◆ Task requirements
Look in the material below for the line holding "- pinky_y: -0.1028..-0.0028". Set it down exactly, with each later line up to and including the line holding "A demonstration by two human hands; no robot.".

----------------------------------------

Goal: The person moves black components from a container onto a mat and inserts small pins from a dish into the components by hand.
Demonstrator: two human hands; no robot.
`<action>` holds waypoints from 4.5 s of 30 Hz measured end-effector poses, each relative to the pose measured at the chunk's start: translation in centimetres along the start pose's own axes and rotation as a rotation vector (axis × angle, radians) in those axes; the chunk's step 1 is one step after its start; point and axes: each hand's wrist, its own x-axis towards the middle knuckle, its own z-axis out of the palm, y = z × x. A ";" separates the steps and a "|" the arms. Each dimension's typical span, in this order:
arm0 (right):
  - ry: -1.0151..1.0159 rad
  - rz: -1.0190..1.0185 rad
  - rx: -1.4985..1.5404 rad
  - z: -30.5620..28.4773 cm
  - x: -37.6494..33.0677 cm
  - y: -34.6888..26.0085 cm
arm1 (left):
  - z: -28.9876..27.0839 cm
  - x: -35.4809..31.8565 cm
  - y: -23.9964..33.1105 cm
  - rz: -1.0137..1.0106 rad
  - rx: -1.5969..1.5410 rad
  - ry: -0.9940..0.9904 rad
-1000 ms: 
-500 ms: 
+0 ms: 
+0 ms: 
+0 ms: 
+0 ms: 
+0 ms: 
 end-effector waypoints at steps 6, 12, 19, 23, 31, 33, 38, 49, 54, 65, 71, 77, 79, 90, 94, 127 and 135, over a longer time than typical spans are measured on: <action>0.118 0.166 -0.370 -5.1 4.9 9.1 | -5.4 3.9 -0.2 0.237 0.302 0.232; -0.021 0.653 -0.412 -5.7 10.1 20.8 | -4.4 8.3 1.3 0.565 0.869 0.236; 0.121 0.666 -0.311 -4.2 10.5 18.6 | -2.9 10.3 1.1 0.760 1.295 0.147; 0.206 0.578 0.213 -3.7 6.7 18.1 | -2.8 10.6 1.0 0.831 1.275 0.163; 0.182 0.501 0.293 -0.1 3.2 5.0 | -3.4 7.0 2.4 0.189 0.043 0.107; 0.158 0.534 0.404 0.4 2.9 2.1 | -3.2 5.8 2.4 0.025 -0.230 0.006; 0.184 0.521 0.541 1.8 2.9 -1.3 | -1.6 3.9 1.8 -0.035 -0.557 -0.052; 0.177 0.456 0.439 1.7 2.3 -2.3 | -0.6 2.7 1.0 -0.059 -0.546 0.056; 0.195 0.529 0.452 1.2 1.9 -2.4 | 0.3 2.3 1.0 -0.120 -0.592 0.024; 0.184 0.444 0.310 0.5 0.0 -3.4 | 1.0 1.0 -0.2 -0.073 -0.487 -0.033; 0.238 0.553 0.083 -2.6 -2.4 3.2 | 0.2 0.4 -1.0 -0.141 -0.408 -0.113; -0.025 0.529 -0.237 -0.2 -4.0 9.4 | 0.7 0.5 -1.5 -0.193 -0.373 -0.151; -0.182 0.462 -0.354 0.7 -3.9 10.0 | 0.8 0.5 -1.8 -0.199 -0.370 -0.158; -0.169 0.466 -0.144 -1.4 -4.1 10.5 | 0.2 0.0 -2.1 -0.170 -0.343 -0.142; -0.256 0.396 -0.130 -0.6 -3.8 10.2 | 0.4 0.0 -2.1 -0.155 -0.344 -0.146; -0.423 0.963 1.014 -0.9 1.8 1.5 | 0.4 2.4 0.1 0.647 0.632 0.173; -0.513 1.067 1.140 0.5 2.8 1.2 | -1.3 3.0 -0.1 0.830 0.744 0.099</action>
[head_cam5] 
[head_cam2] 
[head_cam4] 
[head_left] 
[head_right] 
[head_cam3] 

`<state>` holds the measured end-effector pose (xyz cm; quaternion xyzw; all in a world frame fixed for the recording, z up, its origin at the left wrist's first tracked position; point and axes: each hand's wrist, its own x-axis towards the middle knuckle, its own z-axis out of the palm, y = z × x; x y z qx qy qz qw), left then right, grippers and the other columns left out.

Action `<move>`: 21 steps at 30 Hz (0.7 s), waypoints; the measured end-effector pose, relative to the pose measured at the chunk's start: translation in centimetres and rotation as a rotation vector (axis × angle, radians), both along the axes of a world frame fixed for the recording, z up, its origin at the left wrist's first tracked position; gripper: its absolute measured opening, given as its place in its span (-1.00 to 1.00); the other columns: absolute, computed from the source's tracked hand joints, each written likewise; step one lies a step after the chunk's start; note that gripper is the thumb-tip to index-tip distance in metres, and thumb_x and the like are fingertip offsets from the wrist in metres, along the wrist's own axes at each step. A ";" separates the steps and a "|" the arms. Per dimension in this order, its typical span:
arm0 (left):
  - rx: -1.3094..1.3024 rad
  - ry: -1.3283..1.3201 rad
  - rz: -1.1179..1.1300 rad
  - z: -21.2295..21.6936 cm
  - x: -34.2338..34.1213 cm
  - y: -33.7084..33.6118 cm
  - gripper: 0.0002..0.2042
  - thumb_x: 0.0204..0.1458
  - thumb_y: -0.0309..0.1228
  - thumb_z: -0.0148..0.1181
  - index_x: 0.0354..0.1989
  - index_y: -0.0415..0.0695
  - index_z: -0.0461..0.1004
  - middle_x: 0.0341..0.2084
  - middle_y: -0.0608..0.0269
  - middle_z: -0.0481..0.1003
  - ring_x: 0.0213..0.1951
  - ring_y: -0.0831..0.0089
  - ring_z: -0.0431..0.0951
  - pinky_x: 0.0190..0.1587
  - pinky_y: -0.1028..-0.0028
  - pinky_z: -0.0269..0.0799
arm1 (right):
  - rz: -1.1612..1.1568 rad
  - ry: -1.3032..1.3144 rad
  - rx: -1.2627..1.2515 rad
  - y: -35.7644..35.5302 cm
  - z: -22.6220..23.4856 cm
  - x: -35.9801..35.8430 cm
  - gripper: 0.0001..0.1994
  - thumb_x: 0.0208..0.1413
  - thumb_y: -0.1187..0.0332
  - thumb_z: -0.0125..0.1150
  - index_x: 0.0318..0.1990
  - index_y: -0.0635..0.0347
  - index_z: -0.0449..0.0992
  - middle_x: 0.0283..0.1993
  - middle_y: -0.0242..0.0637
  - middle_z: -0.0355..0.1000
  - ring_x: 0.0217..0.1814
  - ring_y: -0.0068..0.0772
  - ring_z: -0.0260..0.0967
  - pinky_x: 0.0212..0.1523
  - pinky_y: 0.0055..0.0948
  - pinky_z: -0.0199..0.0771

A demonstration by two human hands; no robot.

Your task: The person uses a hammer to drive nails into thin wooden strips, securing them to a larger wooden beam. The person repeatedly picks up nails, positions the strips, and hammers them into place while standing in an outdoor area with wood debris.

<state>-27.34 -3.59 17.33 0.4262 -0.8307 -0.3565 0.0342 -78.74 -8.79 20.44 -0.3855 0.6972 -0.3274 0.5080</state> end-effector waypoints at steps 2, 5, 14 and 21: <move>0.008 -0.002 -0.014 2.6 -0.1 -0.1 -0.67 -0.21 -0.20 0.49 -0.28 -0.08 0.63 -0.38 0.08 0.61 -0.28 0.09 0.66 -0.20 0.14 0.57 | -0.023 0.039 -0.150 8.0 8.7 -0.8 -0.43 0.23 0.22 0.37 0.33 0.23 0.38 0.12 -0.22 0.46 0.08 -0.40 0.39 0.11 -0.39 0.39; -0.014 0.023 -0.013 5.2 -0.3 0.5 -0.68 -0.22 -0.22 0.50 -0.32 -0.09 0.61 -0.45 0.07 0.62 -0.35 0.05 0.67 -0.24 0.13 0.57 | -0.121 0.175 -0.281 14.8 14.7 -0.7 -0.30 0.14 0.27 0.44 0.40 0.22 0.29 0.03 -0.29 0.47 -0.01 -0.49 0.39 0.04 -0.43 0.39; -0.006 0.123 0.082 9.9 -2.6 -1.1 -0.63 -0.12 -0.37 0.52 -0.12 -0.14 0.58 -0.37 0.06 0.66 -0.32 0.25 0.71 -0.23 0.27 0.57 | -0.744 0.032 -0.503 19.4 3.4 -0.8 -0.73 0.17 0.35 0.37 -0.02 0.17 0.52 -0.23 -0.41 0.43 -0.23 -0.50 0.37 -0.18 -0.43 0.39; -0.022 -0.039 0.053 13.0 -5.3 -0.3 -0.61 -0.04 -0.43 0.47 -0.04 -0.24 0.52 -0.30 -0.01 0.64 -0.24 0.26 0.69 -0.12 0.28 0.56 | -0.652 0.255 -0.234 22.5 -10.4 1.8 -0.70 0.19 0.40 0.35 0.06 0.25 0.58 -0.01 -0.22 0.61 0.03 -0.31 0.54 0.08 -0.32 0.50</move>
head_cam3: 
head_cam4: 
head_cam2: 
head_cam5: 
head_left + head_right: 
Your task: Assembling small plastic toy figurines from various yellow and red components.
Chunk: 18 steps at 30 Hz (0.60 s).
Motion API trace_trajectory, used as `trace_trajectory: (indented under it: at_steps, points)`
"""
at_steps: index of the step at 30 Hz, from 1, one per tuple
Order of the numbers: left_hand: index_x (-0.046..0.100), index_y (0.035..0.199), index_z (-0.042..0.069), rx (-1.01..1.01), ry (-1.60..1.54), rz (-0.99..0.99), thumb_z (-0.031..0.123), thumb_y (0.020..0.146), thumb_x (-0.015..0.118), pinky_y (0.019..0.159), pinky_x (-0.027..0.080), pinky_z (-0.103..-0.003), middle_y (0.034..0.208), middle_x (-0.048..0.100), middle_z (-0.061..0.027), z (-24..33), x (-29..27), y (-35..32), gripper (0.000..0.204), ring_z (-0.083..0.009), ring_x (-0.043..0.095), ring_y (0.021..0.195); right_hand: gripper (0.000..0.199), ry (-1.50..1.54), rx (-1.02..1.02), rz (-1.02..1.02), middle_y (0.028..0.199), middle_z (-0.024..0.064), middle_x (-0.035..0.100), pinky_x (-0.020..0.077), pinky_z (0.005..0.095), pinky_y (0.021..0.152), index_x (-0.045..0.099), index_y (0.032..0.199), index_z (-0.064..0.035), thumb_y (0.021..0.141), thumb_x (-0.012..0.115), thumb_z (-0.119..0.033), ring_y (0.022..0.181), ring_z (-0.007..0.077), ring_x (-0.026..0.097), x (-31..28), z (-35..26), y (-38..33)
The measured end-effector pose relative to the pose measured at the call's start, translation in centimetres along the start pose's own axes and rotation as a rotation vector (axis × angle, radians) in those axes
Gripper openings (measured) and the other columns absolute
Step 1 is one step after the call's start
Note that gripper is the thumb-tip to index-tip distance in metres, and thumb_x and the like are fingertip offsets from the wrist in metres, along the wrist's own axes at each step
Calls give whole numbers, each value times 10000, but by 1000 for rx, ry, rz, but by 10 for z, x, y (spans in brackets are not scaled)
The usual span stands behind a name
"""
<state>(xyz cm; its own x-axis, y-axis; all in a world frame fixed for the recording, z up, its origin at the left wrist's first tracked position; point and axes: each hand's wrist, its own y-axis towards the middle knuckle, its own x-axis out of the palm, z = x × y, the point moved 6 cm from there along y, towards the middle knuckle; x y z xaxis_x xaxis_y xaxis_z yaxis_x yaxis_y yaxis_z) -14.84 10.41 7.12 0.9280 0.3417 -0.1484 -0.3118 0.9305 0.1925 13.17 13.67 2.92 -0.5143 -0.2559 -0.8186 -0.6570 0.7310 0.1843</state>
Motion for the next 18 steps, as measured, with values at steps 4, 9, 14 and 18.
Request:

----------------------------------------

◆ Output
  - pinky_y: -0.1028..-0.0028
  - pinky_z: -0.0269..0.0799
arm1 (right):
  - rz: -1.1612..1.1568 rad
  - ry: -1.3032..1.3144 rad
  - rx: -1.2627..1.2515 rad
  - y: -35.7644..35.5302 cm
  - z: -22.6220..23.4856 cm
  - x: -35.9801..35.8430 cm
  - gripper: 0.0001..0.1994
  - thumb_x: 0.0208..0.1413
  - thumb_y: -0.1187..0.0332
  - thumb_z: -0.0125..0.1150
  - index_x: 0.0318..0.1990
  - index_y: -0.0635..0.0347
  - index_z: -0.0449..0.0992
  - middle_x: 0.0283..0.1993
  - middle_y: -0.0242..0.0637
  - middle_z: -0.0355..0.1000
  - ring_x: 0.0217..0.1814
  - ring_y: -0.0068..0.0772
  - ring_z: -0.0260..0.0967
  - pinky_x: 0.0212..0.1523
  - pinky_y: 0.0055..0.0948
  - pinky_z: -0.0199..0.0771

A demonstration by two human hands; no robot.

The full answer has been given.